Skip to content

Simple Application that uses the Applio TTS API to generate an Audiobook style story using Characters and a Narrator

License

Notifications You must be signed in to change notification settings

WhiskeyCoder/Applio_StoryTeller

Folders and files

NameName
Last commit message
Last commit date

Latest commit

 

History

9 Commits
 
 
 
 
 
 
 
 
 
 

Repository files navigation

Audio Storytelling Project with Applio and PyDub

This project leverages the power of the Applio text-to-speech (TTS) engine, with RVC models and the PyDub library to create audio stories by combining character-specific voiceovers. The script processes a given screenplay, matches lines to characters, and generates audio segments using distinct voices for each character.
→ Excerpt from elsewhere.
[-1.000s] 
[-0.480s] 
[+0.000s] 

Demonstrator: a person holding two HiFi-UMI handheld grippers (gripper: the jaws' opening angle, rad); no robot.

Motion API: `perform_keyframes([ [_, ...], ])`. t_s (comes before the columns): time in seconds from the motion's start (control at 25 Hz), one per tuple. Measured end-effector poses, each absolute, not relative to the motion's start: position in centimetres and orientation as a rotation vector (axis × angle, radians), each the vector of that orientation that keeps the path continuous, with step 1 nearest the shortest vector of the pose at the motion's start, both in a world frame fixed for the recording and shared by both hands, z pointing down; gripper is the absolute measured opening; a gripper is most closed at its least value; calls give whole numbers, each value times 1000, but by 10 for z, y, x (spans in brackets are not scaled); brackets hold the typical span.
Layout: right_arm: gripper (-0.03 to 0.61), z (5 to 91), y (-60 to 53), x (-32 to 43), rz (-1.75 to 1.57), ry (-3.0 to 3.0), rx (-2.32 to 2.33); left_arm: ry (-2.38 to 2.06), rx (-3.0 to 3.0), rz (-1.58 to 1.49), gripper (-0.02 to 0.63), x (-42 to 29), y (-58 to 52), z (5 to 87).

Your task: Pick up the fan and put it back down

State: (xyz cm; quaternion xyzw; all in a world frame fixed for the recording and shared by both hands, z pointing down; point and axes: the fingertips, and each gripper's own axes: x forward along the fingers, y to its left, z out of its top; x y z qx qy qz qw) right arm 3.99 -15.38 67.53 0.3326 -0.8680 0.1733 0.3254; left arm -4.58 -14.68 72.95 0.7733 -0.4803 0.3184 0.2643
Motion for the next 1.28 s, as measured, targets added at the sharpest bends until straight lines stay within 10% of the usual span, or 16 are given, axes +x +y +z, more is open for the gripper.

Finally, it combines these segments into a single audio file for playback.

I used Kim Possible as an example, due to it being my favourite tv show as a kid. The sample script.txt is uploaded as well as an audio file to hear it. I warn you, it is not amazing, due and some configurations need to be fixed within my settings on Applio. Here is the sample audio file

Kim Possible Sample Audio

Project Overview

The core of this project is a Python script that reads a screenplay from a text file, where each line is attributed to a character or a narrator. For each line, the script uses predefined TTS voices to generate audio segments, ensuring that each character's dialogue is spoken in a unique voice. These segments are then concatenated in order, producing a coherent audio story.

Features

  • Character-Specific Voiceovers: Utilize different TTS voices for characters and the narrator to enhance storytelling.
  • Audio File Combination: Merge multiple audio segments into a single file for seamless story playback.
  • Flexible Script Input: Process any screenplay formatted with "Character: Dialogue" lines.

Setup

Before running the project, ensure you have Python installed on your machine and the following dependencies:

  • Applio
  • pydub
  • gradio_client (Custom client for Applio TTS engine)
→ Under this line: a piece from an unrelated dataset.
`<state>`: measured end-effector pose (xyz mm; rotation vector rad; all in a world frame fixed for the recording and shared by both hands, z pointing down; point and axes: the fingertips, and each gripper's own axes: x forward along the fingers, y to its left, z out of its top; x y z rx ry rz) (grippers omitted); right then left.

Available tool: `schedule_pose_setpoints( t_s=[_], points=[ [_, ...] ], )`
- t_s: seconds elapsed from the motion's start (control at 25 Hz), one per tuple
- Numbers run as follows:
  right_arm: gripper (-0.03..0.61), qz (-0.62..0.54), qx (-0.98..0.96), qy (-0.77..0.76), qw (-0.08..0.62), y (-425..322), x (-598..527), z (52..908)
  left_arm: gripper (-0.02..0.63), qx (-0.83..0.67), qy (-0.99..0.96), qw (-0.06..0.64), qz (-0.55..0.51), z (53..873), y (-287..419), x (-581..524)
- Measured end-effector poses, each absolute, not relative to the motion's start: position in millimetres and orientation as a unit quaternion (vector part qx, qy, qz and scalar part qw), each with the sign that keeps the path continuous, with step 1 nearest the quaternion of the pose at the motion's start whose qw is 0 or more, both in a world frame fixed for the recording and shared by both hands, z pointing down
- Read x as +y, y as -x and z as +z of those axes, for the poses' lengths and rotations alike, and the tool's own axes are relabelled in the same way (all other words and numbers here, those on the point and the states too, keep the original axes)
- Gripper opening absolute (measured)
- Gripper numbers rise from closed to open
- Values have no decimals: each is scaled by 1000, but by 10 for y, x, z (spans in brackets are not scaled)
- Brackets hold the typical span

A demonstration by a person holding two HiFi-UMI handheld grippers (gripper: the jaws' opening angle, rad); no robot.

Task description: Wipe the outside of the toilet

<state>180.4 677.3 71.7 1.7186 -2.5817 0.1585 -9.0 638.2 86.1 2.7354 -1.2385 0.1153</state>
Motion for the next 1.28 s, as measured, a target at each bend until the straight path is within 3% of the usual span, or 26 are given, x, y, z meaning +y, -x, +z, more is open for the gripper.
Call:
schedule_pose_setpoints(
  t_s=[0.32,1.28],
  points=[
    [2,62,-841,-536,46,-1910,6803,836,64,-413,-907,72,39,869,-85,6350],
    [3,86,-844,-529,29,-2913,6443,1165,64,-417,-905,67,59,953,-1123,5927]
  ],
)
You can install the necessary libraries using pip:

pip install pydub
pip install gradio_client  # Or use the appropriate command to install your custom client

Additionally, make sure you have the Apollo server running and accessible to accept TTS requests.

How It Works

  1. Prepare the Screenplay: Write your screenplay in a text file with each line formatted as Character: Dialogue. For example:

    Narrator: In the dead of night, two figures approach the villain's lair.
    Kim: Look, there's the entrance.
    Ron: I knew that!
    
  2. Configure Character Voices: In the script, map each character to their corresponding TTS voice RVC settings, including the .pth and .index files for the Apollo engine, and specify the TTS voice ID.

    names_and_files = {
        "Narrator": [r"path\to\narrator\file.pth", r"path\to\narrator\file.index", "en-US-NarratorVoice"],
        "Kim": [r"path\to\kim\file.pth", r"path\to\kim\file.index", "en-US-KimVoice"],
        # Add more characters as needed
    }
  3. Process the Screenplay: The script reads the screenplay file, generates an audio file for each line using the specified TTS voices, and saves them in an output directory.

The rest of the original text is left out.